Rothgeb wasn’t just an outside observer of the fledgling third wave, however. It didn’t take long after landing in Norway for her to start working as a roaster herself, at a shop run by the first-ever World Barista Champion — which is exactly what it sounds like, the winner of the World Cup for coffee professionals. Rothgeb had a particular style of roasting coffees lighter, preserving nuances of flavor lost as beans spend a longer time exposed to heat.

In 2002, this was novel, and the Oslo coffee community was intrigued by Rothgeb’s coffee.

Trish Rothgeb performs the slurping test on different coffee brews during a tasting session at Wrecking Ball Coffee Roasters

Trish Rothgeb performs the slurping test on different coffee brews during a tasting session at Wrecking Ball Coffee Roasters.

(Ricardo DeAratanha / Los Angeles Times)

The first and second waves of coffee were characterized by home consumption.

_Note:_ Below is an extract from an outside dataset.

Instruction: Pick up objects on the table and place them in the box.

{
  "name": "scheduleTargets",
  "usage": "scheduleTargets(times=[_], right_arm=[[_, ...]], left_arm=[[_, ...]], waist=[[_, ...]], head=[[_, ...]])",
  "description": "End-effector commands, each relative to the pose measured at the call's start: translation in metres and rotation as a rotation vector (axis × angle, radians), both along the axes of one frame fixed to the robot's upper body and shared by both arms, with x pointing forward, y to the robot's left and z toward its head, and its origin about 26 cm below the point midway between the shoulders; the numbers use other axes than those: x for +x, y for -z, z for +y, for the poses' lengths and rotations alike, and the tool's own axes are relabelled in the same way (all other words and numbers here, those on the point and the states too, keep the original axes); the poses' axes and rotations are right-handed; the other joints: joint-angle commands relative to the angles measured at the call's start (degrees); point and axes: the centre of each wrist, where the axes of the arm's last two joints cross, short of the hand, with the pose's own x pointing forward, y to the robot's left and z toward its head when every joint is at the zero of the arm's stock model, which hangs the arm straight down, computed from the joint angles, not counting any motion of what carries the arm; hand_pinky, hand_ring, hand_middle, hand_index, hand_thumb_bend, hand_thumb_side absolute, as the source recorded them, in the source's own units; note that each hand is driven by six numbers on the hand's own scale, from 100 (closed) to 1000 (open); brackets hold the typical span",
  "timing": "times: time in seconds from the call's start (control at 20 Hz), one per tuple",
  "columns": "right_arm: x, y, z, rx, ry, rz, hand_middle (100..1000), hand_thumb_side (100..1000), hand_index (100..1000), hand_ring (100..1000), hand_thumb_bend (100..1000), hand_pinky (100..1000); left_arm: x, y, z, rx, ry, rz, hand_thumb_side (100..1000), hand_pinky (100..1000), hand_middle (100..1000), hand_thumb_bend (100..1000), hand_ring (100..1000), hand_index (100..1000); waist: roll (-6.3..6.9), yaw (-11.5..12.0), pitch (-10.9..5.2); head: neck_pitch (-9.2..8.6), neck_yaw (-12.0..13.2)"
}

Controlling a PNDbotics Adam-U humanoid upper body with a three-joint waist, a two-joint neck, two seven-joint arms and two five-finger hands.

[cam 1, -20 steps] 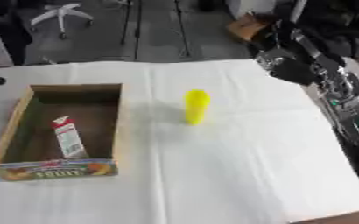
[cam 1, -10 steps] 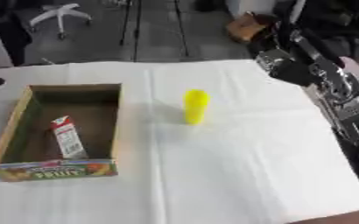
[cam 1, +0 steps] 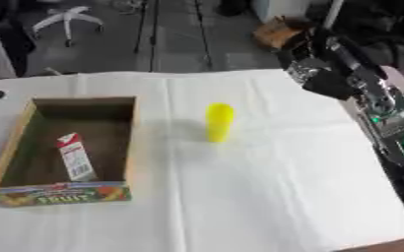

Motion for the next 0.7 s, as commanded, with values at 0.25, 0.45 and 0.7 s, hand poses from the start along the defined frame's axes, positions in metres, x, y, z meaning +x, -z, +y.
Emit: scheduleTargets(times=[0.25, 0.45, 0.7], right_arm=[[0.002, -0.017, -0.001, -0.035, -0.009, -0.042, 686, 520, 955, 655, 291, 712], [0.010, -0.023, -0.001, -0.063, -0.006, -0.046, 693, 522, 956, 660, 301, 717], [0.030, -0.032, 0.005, -0.177, -0.009, -0.042, 722, 534, 962, 695, 325, 742]], left_arm=[[-0.001, -0.009, 0.002, 0.020, 0.004, -0.028, 1000, 644, 677, 397, 833, 782], [-0.001, -0.009, 0.002, 0.021, 0.006, -0.026, 1000, 644, 678, 396, 834, 782], [-0.001, -0.008, 0.001, 0.022, 0.013, -0.022, 1000, 644, 678, 395, 835, 783]], waist=[[0.13, -0.01, -0.50], [0.05, 0.08, -0.51], [0.01, 0.45, -0.39]], head=[[-0.19, -0.51], [0.01, -0.70], [0.05, -0.96]])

Whereas the former was marked by pre-ground, vacuum-packed, mass-market cans from brands like Folgers and Maxwell House, the latter offered consumers a different experience. Rather than coffee coming from the grocery store, it came fresh-roasted and bagged, and was purchased from a destination, a coffee shop like Starbucks or Peet’s. The third wave brought the focus in closer, out of the coffee shop and into the cup. For Rothgeb, the third wave was specifically meant to reflect what was happening in consumers’ cups in Oslo.

“When I talked about it it wasn’t supposed to be shorthand for the industry to engage with itself, but a way to bring consumers into our world and help them engage with us,” Rothgeb says. She borrowed the term itself from feminist writers who used the vocabulary of waves to differentiate movements within the broader movement of women’s rights and empowerment.

The first and second waves of coffee, Rothgeb contended, failed to deliver consistently high quality in every cup. This new, third wave was composed of, “any shop that was trying to be whatever it wanted to be as long as it was true to itself,” she says, and delivering on the promise of quality.

A variety of coffee brews set out during a tasting session at Wrecking Ball Coffee Roasters

A variety of coffee brews set out during a tasting session at Wrecking Ball Coffee Roasters.

(Ricardo DeAratanha / Los Angeles Times)

In the intervening years, the term has been taken up by food writers and industry leaders to describe shops and roasteries of a certain type: the Blue Bottles and Intelligentsias of the world.

For Rothgeb, all of this is completely fine. Because while third wave has come to define an era of coffee, it is too small an idea to define Rothgeb’s own life and work.

Rothgeb was the first American woman, and one of the first people, to become what’s known as a Q-Grader. Broadly speaking, Q-Graders are master evaluators of coffee quality.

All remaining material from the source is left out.